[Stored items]
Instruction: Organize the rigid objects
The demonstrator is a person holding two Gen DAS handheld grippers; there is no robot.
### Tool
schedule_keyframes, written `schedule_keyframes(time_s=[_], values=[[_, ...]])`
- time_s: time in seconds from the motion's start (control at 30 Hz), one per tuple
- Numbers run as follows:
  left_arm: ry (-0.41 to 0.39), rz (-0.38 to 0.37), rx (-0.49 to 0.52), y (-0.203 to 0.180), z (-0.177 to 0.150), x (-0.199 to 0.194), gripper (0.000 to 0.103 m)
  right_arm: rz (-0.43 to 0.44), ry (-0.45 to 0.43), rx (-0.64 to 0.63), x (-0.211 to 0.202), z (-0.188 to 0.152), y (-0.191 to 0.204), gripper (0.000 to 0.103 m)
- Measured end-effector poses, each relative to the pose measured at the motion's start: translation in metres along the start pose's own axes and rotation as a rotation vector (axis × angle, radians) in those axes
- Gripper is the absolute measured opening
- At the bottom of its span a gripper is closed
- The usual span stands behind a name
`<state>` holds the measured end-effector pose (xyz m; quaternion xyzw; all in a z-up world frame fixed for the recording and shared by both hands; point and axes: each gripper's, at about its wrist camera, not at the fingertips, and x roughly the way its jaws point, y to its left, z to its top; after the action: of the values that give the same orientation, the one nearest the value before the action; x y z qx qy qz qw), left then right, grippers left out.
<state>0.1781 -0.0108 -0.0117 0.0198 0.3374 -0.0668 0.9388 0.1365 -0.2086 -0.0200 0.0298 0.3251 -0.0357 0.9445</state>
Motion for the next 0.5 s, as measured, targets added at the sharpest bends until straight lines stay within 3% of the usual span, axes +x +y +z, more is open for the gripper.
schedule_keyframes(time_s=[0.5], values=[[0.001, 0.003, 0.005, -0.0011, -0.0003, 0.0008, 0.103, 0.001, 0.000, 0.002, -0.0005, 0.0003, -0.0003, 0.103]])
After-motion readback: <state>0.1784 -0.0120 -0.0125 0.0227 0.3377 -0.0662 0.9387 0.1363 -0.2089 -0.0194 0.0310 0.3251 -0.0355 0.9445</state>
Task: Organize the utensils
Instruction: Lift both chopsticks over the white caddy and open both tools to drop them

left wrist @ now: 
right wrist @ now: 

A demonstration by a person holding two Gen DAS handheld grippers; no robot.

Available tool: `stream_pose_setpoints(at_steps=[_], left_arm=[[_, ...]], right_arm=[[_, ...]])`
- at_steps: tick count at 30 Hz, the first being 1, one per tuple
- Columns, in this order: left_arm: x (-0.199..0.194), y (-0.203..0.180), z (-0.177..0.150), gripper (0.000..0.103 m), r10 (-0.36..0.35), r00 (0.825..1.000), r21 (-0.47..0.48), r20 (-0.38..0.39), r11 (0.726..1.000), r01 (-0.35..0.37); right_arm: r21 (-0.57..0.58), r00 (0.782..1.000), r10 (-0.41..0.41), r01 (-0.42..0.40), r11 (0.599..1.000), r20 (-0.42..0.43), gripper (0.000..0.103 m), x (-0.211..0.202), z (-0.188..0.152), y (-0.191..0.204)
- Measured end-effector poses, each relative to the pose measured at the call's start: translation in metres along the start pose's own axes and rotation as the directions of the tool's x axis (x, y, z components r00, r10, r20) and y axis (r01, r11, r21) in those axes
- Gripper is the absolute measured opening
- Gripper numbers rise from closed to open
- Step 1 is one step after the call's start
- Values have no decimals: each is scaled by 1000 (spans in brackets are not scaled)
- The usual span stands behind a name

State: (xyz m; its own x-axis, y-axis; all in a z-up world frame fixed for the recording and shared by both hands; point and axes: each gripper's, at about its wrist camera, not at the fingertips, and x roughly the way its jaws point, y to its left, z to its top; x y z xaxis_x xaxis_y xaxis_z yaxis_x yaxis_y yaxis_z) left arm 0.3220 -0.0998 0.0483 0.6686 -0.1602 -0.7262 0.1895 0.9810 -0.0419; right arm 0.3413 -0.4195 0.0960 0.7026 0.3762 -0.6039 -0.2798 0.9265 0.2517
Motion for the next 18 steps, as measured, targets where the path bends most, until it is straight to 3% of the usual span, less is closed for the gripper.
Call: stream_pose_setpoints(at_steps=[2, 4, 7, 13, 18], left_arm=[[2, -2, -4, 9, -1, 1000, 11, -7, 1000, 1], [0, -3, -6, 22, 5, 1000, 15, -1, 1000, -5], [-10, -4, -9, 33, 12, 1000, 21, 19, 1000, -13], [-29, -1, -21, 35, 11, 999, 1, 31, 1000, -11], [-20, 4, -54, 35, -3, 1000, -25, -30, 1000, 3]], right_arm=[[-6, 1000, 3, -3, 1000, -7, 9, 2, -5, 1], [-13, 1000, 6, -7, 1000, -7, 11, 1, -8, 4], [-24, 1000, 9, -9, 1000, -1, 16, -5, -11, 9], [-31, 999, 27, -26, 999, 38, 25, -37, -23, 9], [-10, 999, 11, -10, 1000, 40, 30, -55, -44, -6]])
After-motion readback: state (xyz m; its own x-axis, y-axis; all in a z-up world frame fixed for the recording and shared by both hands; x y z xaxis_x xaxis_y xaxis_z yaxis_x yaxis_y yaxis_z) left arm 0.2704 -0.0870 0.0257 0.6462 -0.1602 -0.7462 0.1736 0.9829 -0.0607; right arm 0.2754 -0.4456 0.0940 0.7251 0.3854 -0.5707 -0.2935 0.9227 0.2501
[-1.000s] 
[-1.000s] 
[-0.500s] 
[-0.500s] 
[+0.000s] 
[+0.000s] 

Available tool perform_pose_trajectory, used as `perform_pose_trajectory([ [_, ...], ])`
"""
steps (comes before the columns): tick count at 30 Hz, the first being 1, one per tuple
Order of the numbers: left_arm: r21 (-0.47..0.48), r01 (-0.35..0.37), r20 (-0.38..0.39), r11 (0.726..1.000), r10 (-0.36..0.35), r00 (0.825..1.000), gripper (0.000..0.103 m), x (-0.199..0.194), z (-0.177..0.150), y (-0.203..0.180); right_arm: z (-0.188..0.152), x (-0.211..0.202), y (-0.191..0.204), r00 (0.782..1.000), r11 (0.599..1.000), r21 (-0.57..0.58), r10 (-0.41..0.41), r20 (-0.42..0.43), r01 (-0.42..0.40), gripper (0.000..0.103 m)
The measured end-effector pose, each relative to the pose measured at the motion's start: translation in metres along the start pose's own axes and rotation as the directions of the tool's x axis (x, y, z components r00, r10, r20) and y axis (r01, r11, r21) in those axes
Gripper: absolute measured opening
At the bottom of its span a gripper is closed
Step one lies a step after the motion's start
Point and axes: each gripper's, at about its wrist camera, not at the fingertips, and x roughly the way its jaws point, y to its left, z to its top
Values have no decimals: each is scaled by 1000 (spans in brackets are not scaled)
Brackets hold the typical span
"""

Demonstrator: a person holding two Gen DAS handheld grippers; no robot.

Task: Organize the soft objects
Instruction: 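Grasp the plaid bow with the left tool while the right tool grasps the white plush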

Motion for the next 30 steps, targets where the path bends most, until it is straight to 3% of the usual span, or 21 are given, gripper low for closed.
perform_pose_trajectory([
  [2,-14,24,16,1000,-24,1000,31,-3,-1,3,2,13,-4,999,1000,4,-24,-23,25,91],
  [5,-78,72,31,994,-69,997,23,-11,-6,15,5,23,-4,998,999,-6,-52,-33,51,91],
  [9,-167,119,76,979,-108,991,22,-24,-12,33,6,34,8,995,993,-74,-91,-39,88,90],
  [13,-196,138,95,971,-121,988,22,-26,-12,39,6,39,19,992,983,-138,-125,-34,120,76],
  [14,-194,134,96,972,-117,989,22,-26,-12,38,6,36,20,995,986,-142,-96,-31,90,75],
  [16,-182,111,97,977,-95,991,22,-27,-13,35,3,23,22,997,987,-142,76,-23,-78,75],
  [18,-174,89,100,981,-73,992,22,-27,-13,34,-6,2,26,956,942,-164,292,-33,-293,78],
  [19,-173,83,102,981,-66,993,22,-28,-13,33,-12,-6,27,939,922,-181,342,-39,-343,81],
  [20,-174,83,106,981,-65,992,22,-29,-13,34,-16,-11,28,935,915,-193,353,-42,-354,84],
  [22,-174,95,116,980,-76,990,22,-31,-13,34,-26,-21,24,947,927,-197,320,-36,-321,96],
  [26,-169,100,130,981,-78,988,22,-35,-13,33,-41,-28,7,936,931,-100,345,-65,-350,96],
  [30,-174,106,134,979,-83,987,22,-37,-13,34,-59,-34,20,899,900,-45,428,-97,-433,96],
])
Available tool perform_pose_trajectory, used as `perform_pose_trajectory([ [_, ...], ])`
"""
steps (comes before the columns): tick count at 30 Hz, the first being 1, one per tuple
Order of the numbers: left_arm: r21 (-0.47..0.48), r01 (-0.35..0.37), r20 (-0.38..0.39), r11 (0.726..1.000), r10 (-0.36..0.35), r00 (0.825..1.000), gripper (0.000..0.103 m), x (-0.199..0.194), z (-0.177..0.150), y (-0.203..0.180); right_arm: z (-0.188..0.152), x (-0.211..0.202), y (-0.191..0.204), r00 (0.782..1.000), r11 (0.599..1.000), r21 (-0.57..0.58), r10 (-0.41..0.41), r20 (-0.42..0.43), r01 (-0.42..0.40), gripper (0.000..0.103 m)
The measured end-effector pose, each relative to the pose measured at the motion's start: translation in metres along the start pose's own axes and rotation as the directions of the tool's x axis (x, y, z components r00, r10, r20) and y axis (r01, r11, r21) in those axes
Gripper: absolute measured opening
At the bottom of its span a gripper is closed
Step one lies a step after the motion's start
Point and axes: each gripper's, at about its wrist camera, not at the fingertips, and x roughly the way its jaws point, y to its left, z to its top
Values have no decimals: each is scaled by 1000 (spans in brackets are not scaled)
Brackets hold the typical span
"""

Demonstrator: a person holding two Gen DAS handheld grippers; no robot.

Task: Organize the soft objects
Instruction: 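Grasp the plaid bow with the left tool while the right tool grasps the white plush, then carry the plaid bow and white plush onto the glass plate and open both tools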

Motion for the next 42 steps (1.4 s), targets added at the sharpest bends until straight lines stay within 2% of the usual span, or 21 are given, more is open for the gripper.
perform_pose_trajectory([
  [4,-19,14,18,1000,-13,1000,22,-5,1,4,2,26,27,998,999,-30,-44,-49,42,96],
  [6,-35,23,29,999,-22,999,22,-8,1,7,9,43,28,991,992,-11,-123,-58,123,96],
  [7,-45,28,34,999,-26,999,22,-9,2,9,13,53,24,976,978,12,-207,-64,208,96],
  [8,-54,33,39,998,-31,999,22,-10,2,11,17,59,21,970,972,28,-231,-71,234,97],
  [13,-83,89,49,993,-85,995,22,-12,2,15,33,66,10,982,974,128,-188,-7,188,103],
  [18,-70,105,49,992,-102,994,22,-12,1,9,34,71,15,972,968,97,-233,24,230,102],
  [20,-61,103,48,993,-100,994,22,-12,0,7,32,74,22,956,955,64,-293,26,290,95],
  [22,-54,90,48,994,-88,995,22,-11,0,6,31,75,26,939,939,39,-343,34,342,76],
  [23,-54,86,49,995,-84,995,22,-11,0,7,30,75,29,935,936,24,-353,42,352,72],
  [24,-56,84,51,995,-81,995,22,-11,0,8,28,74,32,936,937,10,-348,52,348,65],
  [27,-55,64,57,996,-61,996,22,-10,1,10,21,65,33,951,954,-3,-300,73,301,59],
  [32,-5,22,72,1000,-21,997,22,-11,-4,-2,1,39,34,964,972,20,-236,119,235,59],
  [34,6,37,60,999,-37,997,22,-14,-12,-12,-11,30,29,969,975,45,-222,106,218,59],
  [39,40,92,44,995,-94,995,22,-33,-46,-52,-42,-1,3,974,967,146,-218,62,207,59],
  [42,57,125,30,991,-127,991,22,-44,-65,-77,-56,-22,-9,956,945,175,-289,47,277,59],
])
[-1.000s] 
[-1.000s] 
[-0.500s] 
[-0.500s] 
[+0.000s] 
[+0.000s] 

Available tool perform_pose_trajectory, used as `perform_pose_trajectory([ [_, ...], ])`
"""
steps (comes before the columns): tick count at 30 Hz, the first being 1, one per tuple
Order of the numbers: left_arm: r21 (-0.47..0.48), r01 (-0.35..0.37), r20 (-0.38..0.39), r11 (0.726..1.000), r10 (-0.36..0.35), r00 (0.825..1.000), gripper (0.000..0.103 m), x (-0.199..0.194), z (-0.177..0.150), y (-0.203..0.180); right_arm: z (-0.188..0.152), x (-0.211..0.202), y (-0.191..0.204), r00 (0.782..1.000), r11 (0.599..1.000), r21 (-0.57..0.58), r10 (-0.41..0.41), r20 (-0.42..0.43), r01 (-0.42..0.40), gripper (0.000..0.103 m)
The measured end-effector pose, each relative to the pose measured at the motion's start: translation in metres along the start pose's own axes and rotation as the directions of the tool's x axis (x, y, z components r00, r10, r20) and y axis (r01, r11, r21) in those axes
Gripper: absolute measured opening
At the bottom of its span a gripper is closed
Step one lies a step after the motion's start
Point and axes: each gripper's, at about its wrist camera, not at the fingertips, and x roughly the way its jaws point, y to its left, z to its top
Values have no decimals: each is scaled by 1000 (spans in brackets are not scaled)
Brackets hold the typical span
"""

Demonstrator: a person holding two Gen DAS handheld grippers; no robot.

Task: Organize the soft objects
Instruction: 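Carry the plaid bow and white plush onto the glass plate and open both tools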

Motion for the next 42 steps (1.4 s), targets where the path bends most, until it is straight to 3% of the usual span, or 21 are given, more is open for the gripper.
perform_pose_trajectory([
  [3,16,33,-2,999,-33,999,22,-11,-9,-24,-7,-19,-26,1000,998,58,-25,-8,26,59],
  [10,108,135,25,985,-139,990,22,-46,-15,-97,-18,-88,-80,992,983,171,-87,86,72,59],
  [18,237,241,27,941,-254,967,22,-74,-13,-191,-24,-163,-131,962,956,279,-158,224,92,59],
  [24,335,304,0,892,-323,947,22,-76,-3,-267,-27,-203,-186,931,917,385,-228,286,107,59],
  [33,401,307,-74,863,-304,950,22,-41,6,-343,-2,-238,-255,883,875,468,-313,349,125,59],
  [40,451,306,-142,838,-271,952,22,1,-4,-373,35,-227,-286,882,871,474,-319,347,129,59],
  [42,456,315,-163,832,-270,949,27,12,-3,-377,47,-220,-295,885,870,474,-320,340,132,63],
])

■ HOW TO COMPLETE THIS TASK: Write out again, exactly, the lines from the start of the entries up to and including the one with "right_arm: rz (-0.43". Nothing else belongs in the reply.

■ EXERCISE SOLUTION:
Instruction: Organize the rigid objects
The demonstrator is a person holding two Gen DAS handheld grippers; there is no robot.
### Tool
schedule_keyframes, written `schedule_keyframes(time_s=[_], values=[[_, ...]])`
- time_s: time in seconds from the motion's start (control at 30 Hz), one per tuple
- Numbers run as follows:
  left_arm: ry (-0.41 to 0.39), rz (-0.38 to 0.37), rx (-0.49 to 0.52), y (-0.203 to 0.180), z (-0.177 to 0.150), x (-0.199 to 0.194), gripper (0.000 to 0.103 m)
  right_arm: rz (-0.43 to 0.44), ry (-0.45 to 0.43), rx (-0.64 to 0.63), x (-0.211 to 0.202), z (-0.188 to 0.152), y (-0.191 to 0.204), gripper (0.000 to 0.103 m)

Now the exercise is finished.